From care in homes to care at home: European experiences with (de)institutionalisation in long-term care
- Authors:
- ILINCA Stefania, LEICHSENRING Kai, RODRIGUES Ricardo
- Publisher:
- European Centre for Social Welfare Policy and Research
- Publication year:
- 2015
- Pagination:
- 15
- Place of publication:
- Vienna
Many countries across Europe have developed strategies to support community-based services in an attempt to replace traditional institutional models of care. Differences in needs, approaches and commitment levels have led to diverse results and pace of progress. However, much can be learned from their experiences and from examples of strategies and models which proved to be effective.
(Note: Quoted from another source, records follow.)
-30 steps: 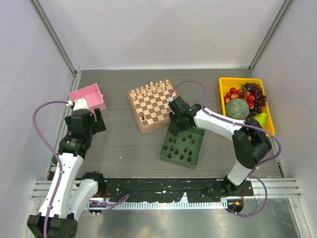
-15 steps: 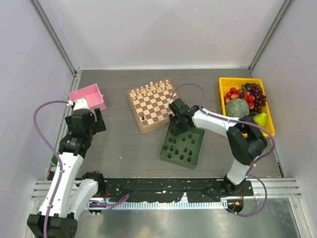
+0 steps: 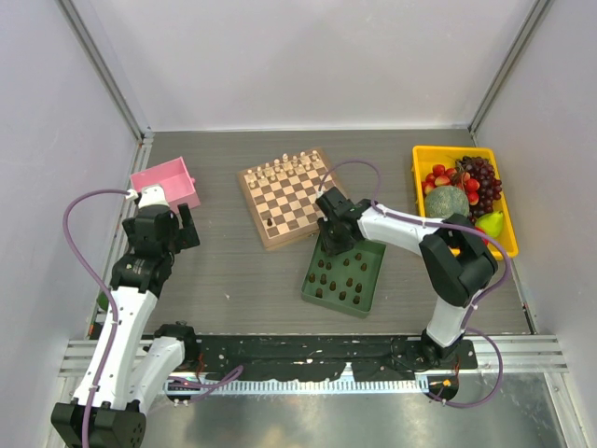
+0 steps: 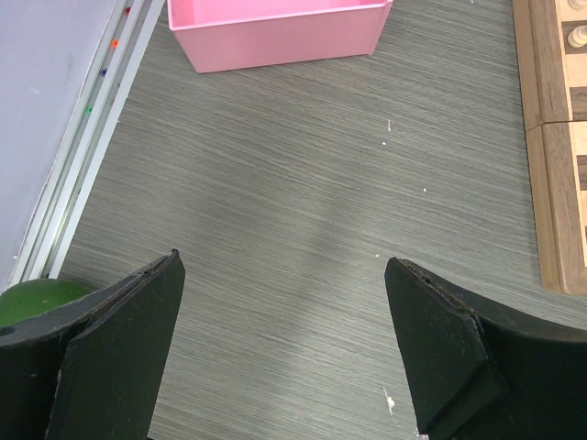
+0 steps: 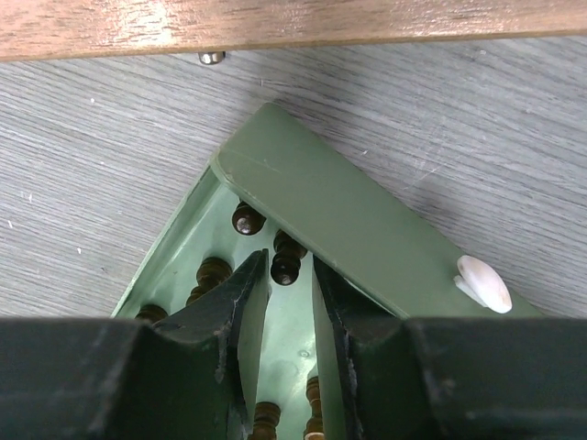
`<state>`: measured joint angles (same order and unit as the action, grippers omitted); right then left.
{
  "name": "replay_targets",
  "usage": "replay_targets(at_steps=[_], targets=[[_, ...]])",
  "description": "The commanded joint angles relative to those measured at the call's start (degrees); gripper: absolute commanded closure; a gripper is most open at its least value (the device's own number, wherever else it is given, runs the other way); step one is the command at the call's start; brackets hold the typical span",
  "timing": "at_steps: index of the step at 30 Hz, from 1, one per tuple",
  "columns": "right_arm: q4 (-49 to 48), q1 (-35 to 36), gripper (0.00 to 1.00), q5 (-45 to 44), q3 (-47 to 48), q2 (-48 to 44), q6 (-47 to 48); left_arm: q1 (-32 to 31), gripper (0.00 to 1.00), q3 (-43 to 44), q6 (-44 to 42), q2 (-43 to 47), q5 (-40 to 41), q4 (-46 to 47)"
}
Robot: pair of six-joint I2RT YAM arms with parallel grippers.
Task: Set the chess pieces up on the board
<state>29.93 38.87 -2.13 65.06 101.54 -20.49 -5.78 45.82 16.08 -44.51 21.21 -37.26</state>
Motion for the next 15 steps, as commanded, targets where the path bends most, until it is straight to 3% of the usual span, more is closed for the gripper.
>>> replay_targets(at_steps=[1,15], targets=[[-1.5,0.1,0.68,-0.2,2.3,-0.3,0.7,-0.1,0.01,1.0,-0.3,0.0,0.2,0.3],[-1.1,0.1,0.68,-1.1,3.3,-0.6,0.6,0.0,0.01,0.9,-0.3,0.0,0.1,0.4]])
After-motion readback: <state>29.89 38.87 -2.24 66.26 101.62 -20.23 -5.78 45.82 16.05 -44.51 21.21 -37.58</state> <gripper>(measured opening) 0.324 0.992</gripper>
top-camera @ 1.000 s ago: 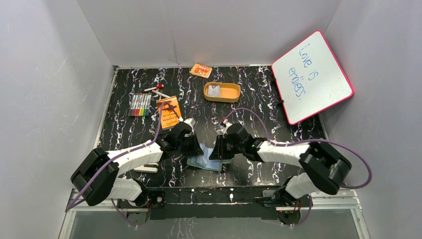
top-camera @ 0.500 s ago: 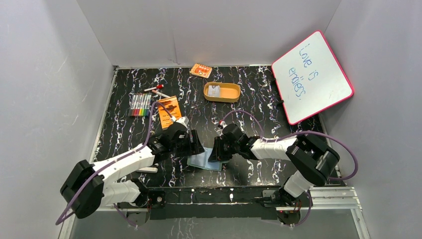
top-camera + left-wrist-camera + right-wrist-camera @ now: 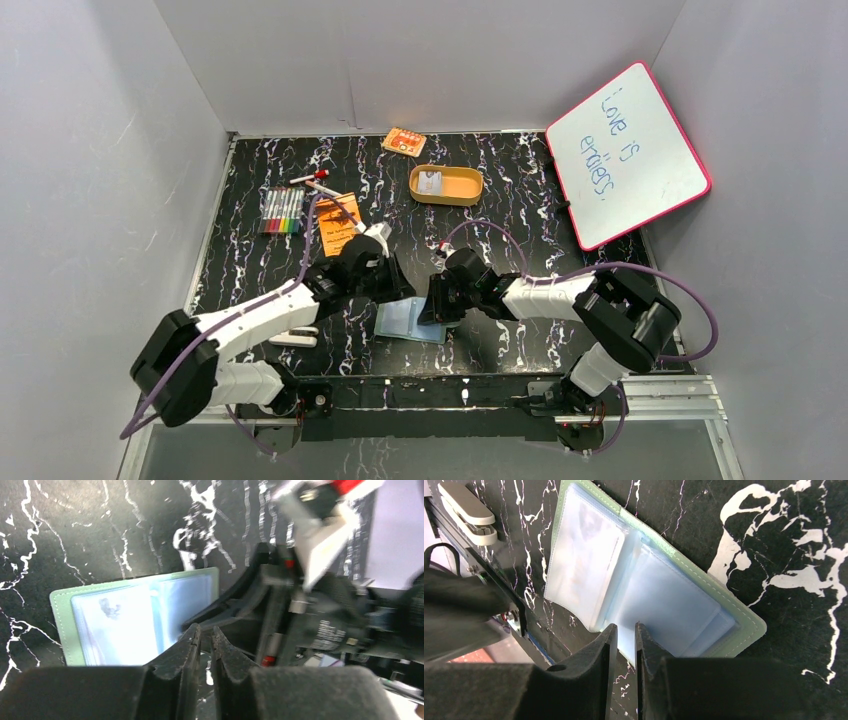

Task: Put the credit cards into the card holder
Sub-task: Turn over the card slot in the card holder.

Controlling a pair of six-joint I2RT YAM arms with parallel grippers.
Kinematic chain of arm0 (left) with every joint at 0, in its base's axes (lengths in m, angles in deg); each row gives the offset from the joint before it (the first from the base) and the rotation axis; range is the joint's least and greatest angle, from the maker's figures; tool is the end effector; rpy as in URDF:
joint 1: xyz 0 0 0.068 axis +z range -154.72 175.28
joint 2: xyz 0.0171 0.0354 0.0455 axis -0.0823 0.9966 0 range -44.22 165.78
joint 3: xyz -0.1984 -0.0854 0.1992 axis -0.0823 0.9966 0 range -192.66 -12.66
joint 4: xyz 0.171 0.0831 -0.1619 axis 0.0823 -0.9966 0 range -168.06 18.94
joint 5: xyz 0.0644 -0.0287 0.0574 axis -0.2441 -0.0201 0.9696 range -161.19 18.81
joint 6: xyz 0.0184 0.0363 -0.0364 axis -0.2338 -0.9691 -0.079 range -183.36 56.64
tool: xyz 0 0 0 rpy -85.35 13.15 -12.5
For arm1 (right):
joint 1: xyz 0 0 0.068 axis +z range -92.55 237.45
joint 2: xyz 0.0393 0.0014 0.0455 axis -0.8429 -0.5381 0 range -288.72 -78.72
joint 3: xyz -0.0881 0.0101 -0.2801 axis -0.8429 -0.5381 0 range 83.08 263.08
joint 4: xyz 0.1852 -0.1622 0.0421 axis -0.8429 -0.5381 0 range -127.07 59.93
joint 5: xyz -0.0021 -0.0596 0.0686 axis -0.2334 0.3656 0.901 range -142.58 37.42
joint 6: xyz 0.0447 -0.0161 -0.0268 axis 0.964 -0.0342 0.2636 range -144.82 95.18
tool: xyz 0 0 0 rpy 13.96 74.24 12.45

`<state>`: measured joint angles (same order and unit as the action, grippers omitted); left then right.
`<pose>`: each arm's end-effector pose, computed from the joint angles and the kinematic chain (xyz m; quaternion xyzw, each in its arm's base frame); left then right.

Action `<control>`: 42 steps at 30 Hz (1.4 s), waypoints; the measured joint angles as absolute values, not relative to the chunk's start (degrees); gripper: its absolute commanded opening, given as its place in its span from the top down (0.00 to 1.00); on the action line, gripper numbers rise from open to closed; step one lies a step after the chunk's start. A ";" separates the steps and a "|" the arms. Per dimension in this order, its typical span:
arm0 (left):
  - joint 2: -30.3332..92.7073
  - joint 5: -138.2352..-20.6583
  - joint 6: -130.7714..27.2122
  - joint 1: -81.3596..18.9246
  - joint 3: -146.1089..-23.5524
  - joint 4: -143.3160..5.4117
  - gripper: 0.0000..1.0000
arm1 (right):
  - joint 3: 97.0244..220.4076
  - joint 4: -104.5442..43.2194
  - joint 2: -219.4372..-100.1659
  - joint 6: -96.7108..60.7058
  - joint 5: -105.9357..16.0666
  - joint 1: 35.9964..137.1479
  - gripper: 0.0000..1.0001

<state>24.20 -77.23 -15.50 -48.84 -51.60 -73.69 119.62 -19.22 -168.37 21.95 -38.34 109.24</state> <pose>0.1698 -0.1700 0.2583 -0.0030 0.8742 -0.3797 0.3026 0.1703 0.2309 0.1756 -0.0899 0.9044 0.3782 0.1760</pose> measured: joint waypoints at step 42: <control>28.29 -74.61 -9.54 -48.77 -37.76 -65.06 1.00 | 125.60 -26.17 -169.15 18.36 -47.52 107.38 0.46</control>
<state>28.29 -74.61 -9.54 -48.77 -37.76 -65.06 125.60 -26.17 -169.15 18.36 -47.52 107.38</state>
This Policy Briefing presents a typology of long-term care regimes and proposes four case studies to illustrate the main barriers and drivers to deinstitutionalisation. Austria (Standard care mix) illustrates the importance of developing strong support systems for informal carers and strengthening home-based care provision. Sweden (UniversalNordic) has made great strides towards deinstitutionalisation by promoting coordination between care providers, but, the coverage and cost of services will soon become unsustainable unless appropriate support for family-based care is provided. Italy (Family-based) and the Czech Republic (Transition) represent situations where the rates of institutionalisation are relatively low and current policy is challenged to contain future growth. Both systems offer significant support to informal and family carers, but this historic over-reliance on household contributions to care is leading to a widening gap between supply and demand, which needs to be addressed through the strengthening of community-based services.The briefing concludes with a discussion of the core principles for reaching a sustainable balance between different long-term care settings. (Edited publisher abstract)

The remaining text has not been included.